Me termino los últimos trozos de patatas fritas que quedan en el fondo de la bolsa
levantando la cabeza y volcándomela directamente en la boca, lo que hace que se desparramen
por todo el sofá y se llene de aceite. ¡Mierda! Bueno, no es para tanto, solo ha sido un accidente,
me digo. Entonces cojo el Pronto y un boli de encima de la mesa y me pongo a hacer mi sopa de
letras.
–Y ya saben, queridos. Mi consulta de videntes siempre nesesita hente como tú. Si tienes el
don y puedes comunicarte con los áheles o con los seres del más allá, llámanos y forma parte de
nuestro equipo. Apunta, 5555 666 777. Te resibiremos con los brasos abiertos. Nos vemos
mañana aquí a la misma hora en La Mano Amiga de Maya Andino. Que la fuersa del cosmo os
acompañe. ¡Chaíto!
Al escuchar el mensaje de Maya Andino levanto la vista del Pronto y me quedo mirando la
pantalla de la tele pensativa. ¿Cómo se le hace una entrevista de trabajo a un vidente? ¿Cómo
pueden comprobar si realmente tienes un don? Rápidamente apunto el número de teléfono que
acaba de dar el listo del calcetín. Sí, era fácil de memorizar, 5555 666 777. ¿Y si llamo mañana y
digo que yo también puedo hablar con los áheles? ¿Podría hacerme pasar por vidente y trabajar
en la consulta de Maya Andino por las tardes cuando salgo de la peluquería? ¿O los domingos?

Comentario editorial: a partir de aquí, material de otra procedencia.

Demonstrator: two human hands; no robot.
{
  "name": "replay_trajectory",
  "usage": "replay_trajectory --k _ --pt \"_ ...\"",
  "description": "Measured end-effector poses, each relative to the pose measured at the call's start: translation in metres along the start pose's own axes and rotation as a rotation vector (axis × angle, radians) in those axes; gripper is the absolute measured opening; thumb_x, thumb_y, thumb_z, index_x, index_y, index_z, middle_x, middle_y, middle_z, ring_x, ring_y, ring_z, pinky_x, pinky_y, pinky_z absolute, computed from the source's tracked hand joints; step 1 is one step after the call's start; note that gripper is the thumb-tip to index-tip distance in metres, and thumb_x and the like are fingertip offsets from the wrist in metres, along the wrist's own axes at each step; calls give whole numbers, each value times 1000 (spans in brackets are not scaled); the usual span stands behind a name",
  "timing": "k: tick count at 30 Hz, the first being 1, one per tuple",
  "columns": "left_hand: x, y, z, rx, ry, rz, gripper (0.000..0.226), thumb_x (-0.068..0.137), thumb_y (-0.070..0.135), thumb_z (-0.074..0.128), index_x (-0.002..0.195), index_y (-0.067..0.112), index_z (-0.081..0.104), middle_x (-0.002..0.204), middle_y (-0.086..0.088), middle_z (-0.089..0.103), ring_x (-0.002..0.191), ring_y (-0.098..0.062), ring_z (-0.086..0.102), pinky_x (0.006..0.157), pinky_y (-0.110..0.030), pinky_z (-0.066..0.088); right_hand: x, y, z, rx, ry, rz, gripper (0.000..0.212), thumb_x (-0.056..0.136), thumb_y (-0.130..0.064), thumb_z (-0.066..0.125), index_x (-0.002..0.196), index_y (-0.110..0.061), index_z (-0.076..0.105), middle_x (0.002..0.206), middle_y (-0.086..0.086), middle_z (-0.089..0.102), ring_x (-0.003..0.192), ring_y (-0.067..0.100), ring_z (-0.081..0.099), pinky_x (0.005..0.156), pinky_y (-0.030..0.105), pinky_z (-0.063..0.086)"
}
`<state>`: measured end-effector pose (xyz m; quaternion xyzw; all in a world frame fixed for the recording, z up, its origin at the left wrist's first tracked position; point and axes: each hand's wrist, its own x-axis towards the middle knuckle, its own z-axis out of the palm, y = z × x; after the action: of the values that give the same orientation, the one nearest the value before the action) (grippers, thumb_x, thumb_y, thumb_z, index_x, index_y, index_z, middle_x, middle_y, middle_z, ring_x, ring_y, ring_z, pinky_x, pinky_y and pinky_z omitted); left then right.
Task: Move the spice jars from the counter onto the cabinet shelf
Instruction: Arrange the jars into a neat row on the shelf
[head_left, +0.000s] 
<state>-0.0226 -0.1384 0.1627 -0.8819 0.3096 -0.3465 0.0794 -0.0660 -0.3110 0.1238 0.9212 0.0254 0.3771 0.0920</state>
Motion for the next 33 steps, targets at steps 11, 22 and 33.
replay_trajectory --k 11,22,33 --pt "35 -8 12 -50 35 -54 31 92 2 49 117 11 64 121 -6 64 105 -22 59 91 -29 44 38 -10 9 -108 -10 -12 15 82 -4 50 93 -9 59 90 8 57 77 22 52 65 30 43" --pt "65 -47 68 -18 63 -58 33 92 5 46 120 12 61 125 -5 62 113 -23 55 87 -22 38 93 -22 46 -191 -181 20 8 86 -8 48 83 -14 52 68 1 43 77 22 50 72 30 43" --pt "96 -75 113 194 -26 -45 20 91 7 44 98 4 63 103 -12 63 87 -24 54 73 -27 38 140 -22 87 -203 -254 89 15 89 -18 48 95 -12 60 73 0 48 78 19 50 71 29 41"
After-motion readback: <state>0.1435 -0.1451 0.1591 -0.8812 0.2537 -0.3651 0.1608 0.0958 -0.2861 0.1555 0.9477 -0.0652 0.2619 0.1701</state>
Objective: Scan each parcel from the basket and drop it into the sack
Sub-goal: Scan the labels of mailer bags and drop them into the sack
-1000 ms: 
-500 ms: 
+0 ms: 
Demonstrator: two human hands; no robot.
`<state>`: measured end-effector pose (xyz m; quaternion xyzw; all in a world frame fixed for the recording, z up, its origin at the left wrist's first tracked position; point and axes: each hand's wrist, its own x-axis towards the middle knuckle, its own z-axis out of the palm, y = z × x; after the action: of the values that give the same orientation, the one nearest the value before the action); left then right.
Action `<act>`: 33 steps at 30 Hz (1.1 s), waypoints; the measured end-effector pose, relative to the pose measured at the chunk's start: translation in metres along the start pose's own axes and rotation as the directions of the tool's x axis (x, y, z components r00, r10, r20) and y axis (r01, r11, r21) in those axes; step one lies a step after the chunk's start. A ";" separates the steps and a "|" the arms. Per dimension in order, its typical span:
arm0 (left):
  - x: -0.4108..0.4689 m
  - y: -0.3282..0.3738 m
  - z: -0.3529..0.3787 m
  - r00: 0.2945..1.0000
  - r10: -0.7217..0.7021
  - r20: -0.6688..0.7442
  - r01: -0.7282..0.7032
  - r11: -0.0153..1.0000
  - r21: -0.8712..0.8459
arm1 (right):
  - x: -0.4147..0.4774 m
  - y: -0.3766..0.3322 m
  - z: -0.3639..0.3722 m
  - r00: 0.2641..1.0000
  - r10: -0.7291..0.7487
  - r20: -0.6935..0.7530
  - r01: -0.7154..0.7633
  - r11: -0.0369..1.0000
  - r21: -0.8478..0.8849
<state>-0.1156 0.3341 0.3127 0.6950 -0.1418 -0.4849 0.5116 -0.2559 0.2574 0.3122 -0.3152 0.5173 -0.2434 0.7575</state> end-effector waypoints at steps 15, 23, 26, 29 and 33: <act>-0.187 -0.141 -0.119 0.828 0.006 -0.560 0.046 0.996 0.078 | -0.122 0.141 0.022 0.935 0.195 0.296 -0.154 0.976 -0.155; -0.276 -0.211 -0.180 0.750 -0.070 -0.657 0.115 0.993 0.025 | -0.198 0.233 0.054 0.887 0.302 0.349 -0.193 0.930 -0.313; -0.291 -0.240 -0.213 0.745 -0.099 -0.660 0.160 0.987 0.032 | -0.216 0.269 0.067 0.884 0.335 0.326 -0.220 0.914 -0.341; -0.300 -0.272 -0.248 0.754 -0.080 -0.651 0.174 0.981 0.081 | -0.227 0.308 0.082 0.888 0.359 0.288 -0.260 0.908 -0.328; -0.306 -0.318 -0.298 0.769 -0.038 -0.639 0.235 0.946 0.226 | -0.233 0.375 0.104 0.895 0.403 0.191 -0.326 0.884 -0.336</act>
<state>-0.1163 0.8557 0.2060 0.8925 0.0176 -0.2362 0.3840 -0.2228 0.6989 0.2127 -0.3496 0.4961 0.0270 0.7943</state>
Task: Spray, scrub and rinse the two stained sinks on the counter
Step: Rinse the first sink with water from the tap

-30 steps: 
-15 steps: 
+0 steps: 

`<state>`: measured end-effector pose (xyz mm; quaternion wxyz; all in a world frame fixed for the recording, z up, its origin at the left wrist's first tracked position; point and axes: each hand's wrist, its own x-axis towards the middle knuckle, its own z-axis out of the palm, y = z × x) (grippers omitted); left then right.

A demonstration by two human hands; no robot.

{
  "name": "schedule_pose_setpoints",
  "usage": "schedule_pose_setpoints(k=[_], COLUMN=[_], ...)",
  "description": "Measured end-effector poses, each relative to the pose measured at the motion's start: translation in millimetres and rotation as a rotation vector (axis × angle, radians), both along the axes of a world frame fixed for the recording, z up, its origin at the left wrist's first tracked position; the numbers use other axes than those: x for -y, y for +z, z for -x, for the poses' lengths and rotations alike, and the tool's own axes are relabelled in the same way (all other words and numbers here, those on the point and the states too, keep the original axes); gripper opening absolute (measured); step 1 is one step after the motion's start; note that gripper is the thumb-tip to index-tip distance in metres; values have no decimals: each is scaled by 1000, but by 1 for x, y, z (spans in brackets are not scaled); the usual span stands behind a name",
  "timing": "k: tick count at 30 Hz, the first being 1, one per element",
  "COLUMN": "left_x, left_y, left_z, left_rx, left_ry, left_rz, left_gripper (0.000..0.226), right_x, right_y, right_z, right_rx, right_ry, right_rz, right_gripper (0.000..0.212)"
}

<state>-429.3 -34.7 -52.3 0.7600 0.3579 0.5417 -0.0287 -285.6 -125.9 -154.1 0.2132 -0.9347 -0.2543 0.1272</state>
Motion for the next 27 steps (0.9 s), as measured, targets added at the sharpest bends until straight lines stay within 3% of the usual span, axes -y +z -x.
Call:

¿O cuando encarte? Total, lo que hace este tío lo sé hacer yo con los ojos cerrados y necesito el
dinero para la lavadora.
Sí, creo que lo voy a intentar... Te vas a enterar de lo bien que hablo yo con los áheles,
rollero.
Pongo la alarma del móvil a las siete y media y me estiro más cómodamente en el sofá con mi
manta de pelusilla violeta. Ya empieza a hacer fresco y aquí, con mi manta, en mi sofá, frente a la
tele, me siento tan a gustito que no me apetece irme a dormir a mi cama. Aaah, esto es vida... sí,
señor. Puedo oír levemente al abuelo Ramón cantando al son de uno de sus discos de Johnny
Cash. Sé que está al otro lado de mi pared del salón y eso me reconforta. Además, ahora que
tengo una misión que cumplir me siento mucho más contenta y con ganas de ir mañana a trabajar.
Me voy durmiendo con el sonido de la televisión de fondo y, en algún momento de la noche, sueño
que vuelo sobre el océano empujada por la brisa.